Task prompt
After finding "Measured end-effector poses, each" in the material below, output its line and every line after it through the last, exactly, but not the pictures.

........

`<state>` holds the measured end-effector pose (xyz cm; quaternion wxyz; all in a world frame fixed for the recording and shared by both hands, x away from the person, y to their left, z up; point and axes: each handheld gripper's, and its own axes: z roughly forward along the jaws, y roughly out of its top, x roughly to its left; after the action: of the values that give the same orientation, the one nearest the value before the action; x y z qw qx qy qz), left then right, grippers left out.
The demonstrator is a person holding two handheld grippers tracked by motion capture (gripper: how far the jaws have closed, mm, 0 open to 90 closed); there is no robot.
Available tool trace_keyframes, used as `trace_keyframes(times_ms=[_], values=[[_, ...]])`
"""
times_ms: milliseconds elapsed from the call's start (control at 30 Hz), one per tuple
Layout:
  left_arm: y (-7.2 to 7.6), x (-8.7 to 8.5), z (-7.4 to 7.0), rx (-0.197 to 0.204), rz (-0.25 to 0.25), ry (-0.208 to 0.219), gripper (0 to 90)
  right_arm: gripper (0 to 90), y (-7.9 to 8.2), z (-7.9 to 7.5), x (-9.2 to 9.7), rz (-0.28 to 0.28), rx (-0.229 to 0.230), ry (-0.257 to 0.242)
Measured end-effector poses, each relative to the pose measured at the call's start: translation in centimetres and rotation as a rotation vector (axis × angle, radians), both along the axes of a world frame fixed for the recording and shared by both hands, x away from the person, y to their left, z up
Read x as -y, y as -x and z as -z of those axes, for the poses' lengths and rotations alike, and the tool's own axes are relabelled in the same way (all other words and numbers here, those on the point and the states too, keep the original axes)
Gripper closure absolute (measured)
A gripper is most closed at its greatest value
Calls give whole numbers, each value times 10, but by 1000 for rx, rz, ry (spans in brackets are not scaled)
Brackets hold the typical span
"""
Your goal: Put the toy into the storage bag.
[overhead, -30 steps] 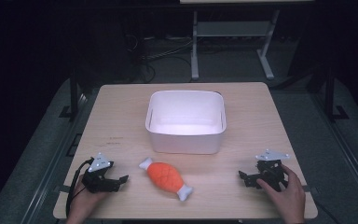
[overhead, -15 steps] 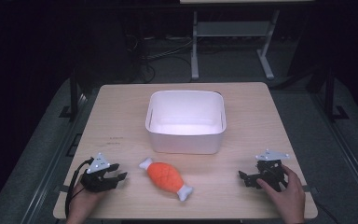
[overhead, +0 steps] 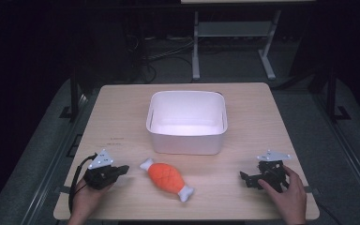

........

Exercise response
Measured end-effector poses, each relative to the pose measured at the call's start: translation in centimetres and rotation as a rotation vector (axis × angle, radians), both along the axes of a world frame fixed for the recording and shared by both hands, x away from the person, y to their left, z up
Read x as -y, y as -x and z as -z of those axes, for the poses' lengths and rotations alike, and the tool's own axes are relabelled in the same way (all other words and numbers here, those on the point and the states too, keep the original axes)
Gripper closure absolute (measured)
A gripper is most closed at its greatest value
Calls give whole numbers, each value times 10, but by 1000 for rx, rz, ry (spans in brackets are not scaled)
Brackets hold the typical span
"""
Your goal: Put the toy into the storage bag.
[overhead, -30 steps] 
[overhead, -15 steps] 
[overhead, +0 steps] 

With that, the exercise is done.